■ The task: In the listing that follows, find the lines with the string "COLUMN" and report how many there are, without commentary.
Start of Data provided
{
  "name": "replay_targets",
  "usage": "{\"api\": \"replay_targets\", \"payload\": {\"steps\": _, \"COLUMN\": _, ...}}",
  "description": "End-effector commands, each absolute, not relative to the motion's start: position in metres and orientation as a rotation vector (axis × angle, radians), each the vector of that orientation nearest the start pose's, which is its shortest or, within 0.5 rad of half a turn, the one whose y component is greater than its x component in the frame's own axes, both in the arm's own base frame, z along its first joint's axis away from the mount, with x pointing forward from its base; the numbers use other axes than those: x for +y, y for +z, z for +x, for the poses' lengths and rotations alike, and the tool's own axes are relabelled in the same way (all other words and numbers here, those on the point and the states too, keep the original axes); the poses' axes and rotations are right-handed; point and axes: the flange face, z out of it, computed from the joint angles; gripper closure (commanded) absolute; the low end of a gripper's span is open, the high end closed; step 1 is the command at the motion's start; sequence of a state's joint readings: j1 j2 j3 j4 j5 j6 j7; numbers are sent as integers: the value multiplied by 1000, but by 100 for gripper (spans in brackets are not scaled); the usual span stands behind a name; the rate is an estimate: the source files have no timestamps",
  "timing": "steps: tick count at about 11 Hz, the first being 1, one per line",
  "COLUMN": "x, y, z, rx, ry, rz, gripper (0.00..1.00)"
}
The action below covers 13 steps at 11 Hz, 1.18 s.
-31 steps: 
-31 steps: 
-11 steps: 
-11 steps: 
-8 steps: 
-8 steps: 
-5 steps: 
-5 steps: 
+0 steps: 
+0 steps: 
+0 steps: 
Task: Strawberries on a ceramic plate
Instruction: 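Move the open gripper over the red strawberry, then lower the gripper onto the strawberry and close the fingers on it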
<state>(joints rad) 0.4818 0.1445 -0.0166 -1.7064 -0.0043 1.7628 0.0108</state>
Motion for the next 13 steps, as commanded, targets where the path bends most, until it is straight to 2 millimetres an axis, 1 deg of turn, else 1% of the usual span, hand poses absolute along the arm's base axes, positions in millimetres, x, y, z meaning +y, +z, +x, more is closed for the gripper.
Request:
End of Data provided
■ Exercise response: 2